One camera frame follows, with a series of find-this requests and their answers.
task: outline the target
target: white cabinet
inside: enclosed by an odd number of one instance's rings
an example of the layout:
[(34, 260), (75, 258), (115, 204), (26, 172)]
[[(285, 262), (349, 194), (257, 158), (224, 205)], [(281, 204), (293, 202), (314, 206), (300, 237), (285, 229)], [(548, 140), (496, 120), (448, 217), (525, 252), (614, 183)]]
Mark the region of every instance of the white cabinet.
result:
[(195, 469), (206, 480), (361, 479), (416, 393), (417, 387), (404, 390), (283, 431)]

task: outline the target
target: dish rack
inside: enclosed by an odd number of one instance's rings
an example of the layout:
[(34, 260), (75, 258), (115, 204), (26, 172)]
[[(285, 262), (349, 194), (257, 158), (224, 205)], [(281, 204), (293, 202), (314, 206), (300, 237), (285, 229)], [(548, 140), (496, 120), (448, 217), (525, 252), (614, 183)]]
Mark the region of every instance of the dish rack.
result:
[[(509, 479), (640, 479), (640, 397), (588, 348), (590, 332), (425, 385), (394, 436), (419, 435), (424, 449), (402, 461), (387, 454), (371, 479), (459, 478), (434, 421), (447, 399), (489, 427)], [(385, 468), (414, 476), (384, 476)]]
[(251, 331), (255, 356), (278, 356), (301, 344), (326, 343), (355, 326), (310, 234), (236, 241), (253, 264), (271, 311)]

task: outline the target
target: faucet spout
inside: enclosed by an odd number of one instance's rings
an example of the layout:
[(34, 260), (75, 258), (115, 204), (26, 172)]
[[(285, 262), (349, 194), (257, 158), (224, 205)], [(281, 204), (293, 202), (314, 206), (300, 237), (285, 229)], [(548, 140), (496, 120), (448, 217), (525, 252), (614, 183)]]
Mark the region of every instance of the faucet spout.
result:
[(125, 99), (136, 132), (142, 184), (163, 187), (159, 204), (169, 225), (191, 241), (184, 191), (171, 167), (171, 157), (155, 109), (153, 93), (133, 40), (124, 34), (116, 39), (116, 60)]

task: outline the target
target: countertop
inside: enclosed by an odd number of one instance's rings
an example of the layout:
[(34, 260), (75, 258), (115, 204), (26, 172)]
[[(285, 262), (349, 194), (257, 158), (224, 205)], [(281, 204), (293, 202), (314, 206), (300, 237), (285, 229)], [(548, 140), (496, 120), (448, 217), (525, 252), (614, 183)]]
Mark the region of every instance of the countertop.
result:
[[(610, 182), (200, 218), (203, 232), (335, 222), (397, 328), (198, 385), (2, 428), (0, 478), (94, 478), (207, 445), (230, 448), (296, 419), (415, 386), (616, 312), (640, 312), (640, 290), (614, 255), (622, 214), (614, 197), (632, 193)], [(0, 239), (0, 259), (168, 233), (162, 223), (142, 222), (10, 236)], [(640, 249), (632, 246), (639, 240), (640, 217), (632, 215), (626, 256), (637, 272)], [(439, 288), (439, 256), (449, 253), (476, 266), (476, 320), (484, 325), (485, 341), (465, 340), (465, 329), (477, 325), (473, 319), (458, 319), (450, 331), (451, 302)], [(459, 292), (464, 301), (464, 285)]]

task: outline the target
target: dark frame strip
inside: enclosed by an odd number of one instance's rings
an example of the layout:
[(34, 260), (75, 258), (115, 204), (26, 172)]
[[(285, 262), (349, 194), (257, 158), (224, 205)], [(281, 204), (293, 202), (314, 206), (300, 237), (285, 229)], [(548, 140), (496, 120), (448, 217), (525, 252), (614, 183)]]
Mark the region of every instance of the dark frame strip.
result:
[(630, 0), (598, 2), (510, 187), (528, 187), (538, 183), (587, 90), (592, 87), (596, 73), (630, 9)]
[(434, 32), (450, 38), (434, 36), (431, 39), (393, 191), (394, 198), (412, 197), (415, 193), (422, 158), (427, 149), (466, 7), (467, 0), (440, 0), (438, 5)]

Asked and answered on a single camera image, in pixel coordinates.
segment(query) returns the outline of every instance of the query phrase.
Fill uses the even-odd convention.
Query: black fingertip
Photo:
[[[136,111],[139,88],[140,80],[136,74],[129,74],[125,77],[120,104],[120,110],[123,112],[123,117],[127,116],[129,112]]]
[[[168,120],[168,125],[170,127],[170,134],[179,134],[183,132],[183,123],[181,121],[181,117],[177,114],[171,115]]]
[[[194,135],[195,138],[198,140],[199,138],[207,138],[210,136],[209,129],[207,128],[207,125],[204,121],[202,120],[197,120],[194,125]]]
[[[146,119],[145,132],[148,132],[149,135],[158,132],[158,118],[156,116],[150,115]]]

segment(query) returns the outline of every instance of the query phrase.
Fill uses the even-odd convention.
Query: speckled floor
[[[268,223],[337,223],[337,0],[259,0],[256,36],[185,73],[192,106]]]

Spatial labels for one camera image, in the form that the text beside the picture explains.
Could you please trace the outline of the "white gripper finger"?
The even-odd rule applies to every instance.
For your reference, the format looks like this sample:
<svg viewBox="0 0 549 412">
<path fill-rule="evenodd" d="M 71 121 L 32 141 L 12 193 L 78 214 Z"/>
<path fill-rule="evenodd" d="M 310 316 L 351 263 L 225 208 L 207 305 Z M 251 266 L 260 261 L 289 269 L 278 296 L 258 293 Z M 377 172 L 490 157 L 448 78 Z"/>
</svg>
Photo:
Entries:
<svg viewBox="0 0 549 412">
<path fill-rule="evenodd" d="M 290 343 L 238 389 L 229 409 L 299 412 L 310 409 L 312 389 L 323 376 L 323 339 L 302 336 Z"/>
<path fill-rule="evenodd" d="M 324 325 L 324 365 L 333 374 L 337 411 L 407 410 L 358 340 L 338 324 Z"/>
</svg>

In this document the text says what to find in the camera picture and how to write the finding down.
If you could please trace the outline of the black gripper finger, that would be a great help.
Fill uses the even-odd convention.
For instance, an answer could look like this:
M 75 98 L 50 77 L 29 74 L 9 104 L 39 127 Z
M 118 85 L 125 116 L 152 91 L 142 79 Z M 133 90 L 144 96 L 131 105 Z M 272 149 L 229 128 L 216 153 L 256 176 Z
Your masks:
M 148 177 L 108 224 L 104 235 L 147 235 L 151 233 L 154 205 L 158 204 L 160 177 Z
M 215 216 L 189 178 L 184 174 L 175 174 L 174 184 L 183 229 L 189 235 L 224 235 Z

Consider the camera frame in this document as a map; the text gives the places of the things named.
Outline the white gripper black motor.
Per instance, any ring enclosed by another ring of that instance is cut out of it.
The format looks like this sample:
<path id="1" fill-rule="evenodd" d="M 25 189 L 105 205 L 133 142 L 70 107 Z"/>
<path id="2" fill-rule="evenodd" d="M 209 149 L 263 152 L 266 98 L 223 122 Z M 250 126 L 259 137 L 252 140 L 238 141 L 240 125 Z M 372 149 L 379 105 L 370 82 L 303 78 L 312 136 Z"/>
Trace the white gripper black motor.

### Work item
Retype all the data. Nothing may be left out or altered.

### Result for this task
One camera frame follows, with a series of find-this requests and their answers.
task: outline the target
target: white cabinet
inside: enclosed by an odd number of one instance's rings
an example of the layout:
[(34, 260), (75, 258), (115, 204), (26, 172)]
[[(285, 262), (349, 194), (257, 158), (224, 205)], [(281, 204), (293, 202), (314, 206), (300, 237), (285, 229)], [(548, 140), (496, 120), (448, 217), (525, 252), (614, 183)]]
Mark the region of every instance of the white cabinet.
result:
[(195, 469), (206, 480), (361, 479), (416, 393), (417, 387), (404, 390), (283, 431)]

task: outline the target
target: dish rack
inside: enclosed by an odd number of one instance's rings
an example of the layout:
[(34, 260), (75, 258), (115, 204), (26, 172)]
[[(285, 262), (349, 194), (257, 158), (224, 205)], [(281, 204), (293, 202), (314, 206), (300, 237), (285, 229)], [(548, 140), (496, 120), (448, 217), (525, 252), (614, 183)]]
Mark the region of every instance of the dish rack.
result:
[[(509, 479), (640, 479), (640, 397), (588, 348), (590, 332), (425, 385), (394, 436), (419, 435), (424, 449), (402, 461), (387, 454), (371, 479), (459, 478), (434, 421), (447, 399), (489, 427)], [(385, 468), (414, 476), (384, 476)]]
[(251, 331), (255, 356), (278, 356), (301, 344), (326, 343), (355, 326), (310, 234), (236, 241), (253, 264), (271, 311)]

task: outline the target
target: faucet spout
inside: enclosed by an odd number of one instance's rings
an example of the layout:
[(34, 260), (75, 258), (115, 204), (26, 172)]
[[(285, 262), (349, 194), (257, 158), (224, 205)], [(281, 204), (293, 202), (314, 206), (300, 237), (285, 229)], [(548, 140), (496, 120), (448, 217), (525, 252), (614, 183)]]
Mark the region of every instance of the faucet spout.
result:
[(125, 99), (136, 132), (142, 184), (163, 187), (159, 204), (169, 225), (191, 241), (184, 191), (171, 167), (171, 157), (155, 109), (153, 93), (133, 40), (124, 34), (116, 39), (116, 60)]

task: outline the target
target: countertop
inside: enclosed by an odd number of one instance's rings
an example of the layout:
[(34, 260), (75, 258), (115, 204), (26, 172)]
[[(285, 262), (349, 194), (257, 158), (224, 205)], [(281, 204), (293, 202), (314, 206), (300, 237), (285, 229)], [(548, 140), (496, 120), (448, 217), (525, 252), (614, 183)]]
Mark the region of every instance of the countertop.
result:
[[(610, 182), (200, 218), (203, 232), (335, 222), (397, 328), (198, 385), (2, 428), (0, 478), (94, 478), (207, 445), (230, 448), (296, 419), (415, 386), (616, 312), (640, 312), (640, 290), (614, 255), (622, 214), (614, 197), (632, 193)], [(0, 239), (0, 259), (168, 233), (162, 223), (142, 222), (10, 236)], [(640, 249), (632, 246), (639, 240), (640, 217), (632, 215), (626, 256), (637, 272)], [(439, 288), (439, 256), (449, 253), (476, 266), (476, 320), (484, 325), (485, 341), (465, 340), (465, 329), (477, 325), (473, 319), (458, 319), (450, 331), (451, 302)], [(459, 292), (464, 301), (464, 285)]]

task: outline the target
target: dark frame strip
inside: enclosed by an odd number of one instance's rings
an example of the layout:
[(34, 260), (75, 258), (115, 204), (26, 172)]
[[(285, 262), (349, 194), (257, 158), (224, 205)], [(281, 204), (293, 202), (314, 206), (300, 237), (285, 229)], [(548, 140), (496, 120), (448, 217), (525, 252), (614, 183)]]
Mark the region of every instance of the dark frame strip.
result:
[(630, 0), (598, 2), (510, 187), (528, 187), (538, 183), (587, 90), (592, 87), (596, 73), (630, 9)]
[(434, 32), (450, 38), (434, 36), (431, 39), (393, 191), (394, 198), (412, 197), (415, 193), (422, 158), (427, 149), (466, 7), (467, 0), (440, 0), (438, 5)]

Asked and answered on a single camera image, in pixel coordinates.
segment(query) returns the outline of every instance of the query phrase.
Fill uses the even-odd convention.
Query: black fingertip
Photo:
[[[136,111],[139,88],[140,80],[136,74],[129,74],[125,77],[120,104],[120,110],[123,112],[123,117],[127,116],[129,112]]]
[[[168,120],[168,125],[170,127],[170,134],[179,134],[183,132],[183,123],[181,121],[181,117],[177,114],[171,115]]]
[[[194,135],[195,138],[198,140],[199,138],[207,138],[210,136],[209,129],[207,128],[207,125],[204,121],[202,120],[197,120],[194,125]]]
[[[146,119],[145,132],[148,132],[149,135],[158,132],[158,118],[156,116],[150,115]]]

segment(query) returns the outline of every instance of the query phrase.
Fill uses the even-odd convention.
Query: speckled floor
[[[268,223],[337,223],[337,0],[259,0],[256,36],[185,73],[192,106]]]

Spatial labels for one camera image, in the form that the text beside the picture explains.
Could you please trace the outline of the "white gripper finger"?
The even-odd rule applies to every instance.
For your reference, the format looks like this sample:
<svg viewBox="0 0 549 412">
<path fill-rule="evenodd" d="M 71 121 L 32 141 L 12 193 L 78 214 Z"/>
<path fill-rule="evenodd" d="M 310 316 L 351 263 L 225 208 L 207 305 Z M 251 266 L 260 261 L 289 269 L 278 296 L 258 293 Z M 377 172 L 490 157 L 448 78 Z"/>
</svg>
Photo:
Entries:
<svg viewBox="0 0 549 412">
<path fill-rule="evenodd" d="M 290 343 L 238 389 L 229 409 L 299 412 L 310 409 L 312 389 L 323 376 L 323 339 L 302 336 Z"/>
<path fill-rule="evenodd" d="M 324 325 L 324 365 L 333 374 L 337 411 L 407 410 L 358 340 L 338 324 Z"/>
</svg>

In this document the text says what to find in the camera picture and how to write the finding down.
If you could please trace the outline of the black gripper finger, that would be a great help.
Fill uses the even-odd convention.
For instance, an answer could look like this:
M 75 98 L 50 77 L 29 74 L 9 104 L 39 127 Z
M 118 85 L 125 116 L 152 91 L 142 79 Z M 133 90 L 144 96 L 131 105 Z M 272 149 L 229 128 L 216 153 L 256 176 Z
Your masks:
M 148 177 L 108 224 L 104 235 L 147 235 L 151 233 L 154 205 L 158 204 L 160 177 Z
M 215 216 L 189 178 L 184 174 L 175 174 L 174 184 L 183 229 L 189 235 L 224 235 Z

Consider the camera frame in this document as a map; the text gives the places of the things named.
Outline the white gripper black motor.
Per instance, any ring enclosed by another ring of that instance is cut out of it.
The format looks like this sample:
<path id="1" fill-rule="evenodd" d="M 25 189 L 105 205 L 133 142 L 70 107 Z"/>
<path id="2" fill-rule="evenodd" d="M 209 149 L 263 152 L 266 98 L 223 122 Z M 250 126 L 259 137 L 252 140 L 238 141 L 240 125 Z M 372 149 L 379 105 L 370 82 L 303 78 L 312 136 Z"/>
Trace the white gripper black motor.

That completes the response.